> Task prompt
Exactly as written, restate the material below from its first line through the line containing "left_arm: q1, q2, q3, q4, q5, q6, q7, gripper", and stop there.

> Recorded information

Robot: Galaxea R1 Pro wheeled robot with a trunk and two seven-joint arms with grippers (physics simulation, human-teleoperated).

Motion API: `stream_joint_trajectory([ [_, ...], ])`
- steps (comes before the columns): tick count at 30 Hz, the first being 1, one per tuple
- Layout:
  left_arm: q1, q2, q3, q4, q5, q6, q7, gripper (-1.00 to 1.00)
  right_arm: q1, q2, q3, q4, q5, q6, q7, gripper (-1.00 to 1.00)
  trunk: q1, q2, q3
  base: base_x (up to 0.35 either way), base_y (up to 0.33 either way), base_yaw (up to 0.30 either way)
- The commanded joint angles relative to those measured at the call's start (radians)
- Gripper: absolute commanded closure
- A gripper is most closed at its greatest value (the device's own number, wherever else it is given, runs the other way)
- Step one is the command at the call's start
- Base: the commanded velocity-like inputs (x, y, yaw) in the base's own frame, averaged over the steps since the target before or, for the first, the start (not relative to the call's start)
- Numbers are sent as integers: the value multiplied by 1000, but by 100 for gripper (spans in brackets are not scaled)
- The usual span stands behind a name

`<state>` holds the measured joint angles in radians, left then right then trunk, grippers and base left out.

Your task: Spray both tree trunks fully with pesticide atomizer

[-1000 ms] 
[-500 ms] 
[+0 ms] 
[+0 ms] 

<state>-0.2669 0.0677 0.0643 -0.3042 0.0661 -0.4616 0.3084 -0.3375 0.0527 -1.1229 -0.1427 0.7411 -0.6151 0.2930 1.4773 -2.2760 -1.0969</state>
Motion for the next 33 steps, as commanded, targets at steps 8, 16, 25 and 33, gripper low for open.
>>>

> Solution for this exercise
Robot: Galaxea R1 Pro wheeled robot with a trunk and two seven-joint arms with grippers (physics simulation, human-teleoperated).

Motion API: `stream_joint_trajectory([ [_, ...], ])`
- steps (comes before the columns): tick count at 30 Hz, the first being 1, one per tuple
- Layout:
  left_arm: q1, q2, q3, q4, q5, q6, q7, gripper (-1.00 to 1.00)

No additional output is required.